The 298th Infantry Division was formed as a division of the eighth Aufstellungswelle at Neuhammer military base on 6 February 1940. Initially headquartered at Breslau, the 298th Infantry Division was made of up three infantry regiments numbered 525 through 527, the Artillery Regiment 298, as well as the Division Units 298, comprising various support formations. The division was built around battalion-sized cadres supplied by the 7th, 8th, 28th, 62nd, 252nd, and 253rd Infantry Divisions, as well as recruits from the Silesia region. The initial divisional commander was Walther Graeßner, appointed on 6 February 1940.

On 6 November 1940, the division passed a third of its strength to the 335th Infantry Division of the fourteenth Aufstellungswelle. The transferred forces, which included the first battalions of each of the infantry regiments, were later replaced with fresh recruits.

In June 1941, the 298th Infantry Division saw its first combat on the Eastern Front.

On 1 January 1942, Arnold Szelinski took command of the division.

Over the course of 1942, three battalions (1st Bn 525th Rgt, 2nd Bn 526th Rgt, 3rd Bn 527th Rgt) were dissolved due to casualties.

Between October 1942 and January 1943, while under the supervision of the 8th Italian Army, the division suffered crushing casualties, rendering it ineffective as a fighting formation.

On 27 December 1942, Herbert Michaelis replaced Szelinski as divisional commander.

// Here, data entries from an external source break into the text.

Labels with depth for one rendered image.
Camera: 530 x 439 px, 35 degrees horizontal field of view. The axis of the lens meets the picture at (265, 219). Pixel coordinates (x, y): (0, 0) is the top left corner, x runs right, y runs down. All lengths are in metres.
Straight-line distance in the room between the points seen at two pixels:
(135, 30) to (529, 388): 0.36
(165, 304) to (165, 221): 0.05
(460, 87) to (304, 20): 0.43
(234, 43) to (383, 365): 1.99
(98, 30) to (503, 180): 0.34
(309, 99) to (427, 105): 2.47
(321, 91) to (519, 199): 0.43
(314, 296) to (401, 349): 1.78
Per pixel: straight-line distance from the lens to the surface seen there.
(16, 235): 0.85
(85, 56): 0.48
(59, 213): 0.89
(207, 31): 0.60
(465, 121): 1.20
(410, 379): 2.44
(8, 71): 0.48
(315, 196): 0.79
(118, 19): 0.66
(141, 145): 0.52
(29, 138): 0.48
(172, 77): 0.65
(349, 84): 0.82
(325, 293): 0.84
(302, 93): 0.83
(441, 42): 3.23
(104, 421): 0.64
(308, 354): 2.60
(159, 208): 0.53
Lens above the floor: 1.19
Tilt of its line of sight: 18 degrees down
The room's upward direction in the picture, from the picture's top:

Subsequently, a military directive of 30 March 1943 instructed the merger of the remnants of the battered 298th, 385th, and 387th Infantry Divisions to a new 387th Infantry Division. For that purpose, three battalions of the 298th Infantry Division (Staff 525th Rgt, 1st Bn 527th Rgt, 2nd Bn 525th Rgt, 3rd Bn 526th Rgt) were merged into a new Grenadier Regiment 525, and the strength of the Artillery Regiment 298 was reformed into the 1st and 4th batteries of the new Artillery Regiment 387. The staff of the 298th Infantry Division became the staff of the new 389th "Rheingold" Infantry Division.

== Superior formations ==

Organizational chart of the 298th Infantry Division
Year: Month; Army Corps; Army; Army Group; Area
1940: June; Army reserves; 12th Army; Army Group A; Aisne
July – August: XVII Army Corps; 18th Army; None; Poland
September – December: 12th Army; Army Group B
1941: January – April; 17th Army
May: 6th Army; Army Group A
June – October: Army Group South; Hrubieszów Kiev Donetsk
November – December: LII Army Corps; 17th Army; Izium
1942: January; XXXXIV Army Corps
February – May: XI Army Corps; Group Kleist; Lozova
June: XIV Army Corps; Army Group reserves; Kharkiv
July: Corps Förster; Army Wietersheim; Don bow
August: 1st Romanian Corps; 17th Army; Army Group A
September: Army Group reserves; Army Group B; Don steppes
October: Army reserves; 8th Italian Army
November: 2nd Italian Corps; Bogachyovo
December: XXXV Army Corps
1943: January; Army reserves; Chertkovo
February: Army Lanz
March: Merged into 387th Infantry Division

== Noteworthy individuals ==

- Walther Graeßner, divisional commander of the 298th Infantry Division between 6 February 1940 and 1 January 1942.
- Arnold Szelinski, divisional commander of the 298th Infantry Division between 1 January 1942 and 27 December 1942.
- Herbert Michaelis, divisional commander of the 298th Infantry Division between 27 December 1942 and 30 March 1943.
- Friedrich Weber, divisional commander of the 298th Infantry Division between 20 November 1943 and 10 January 1944.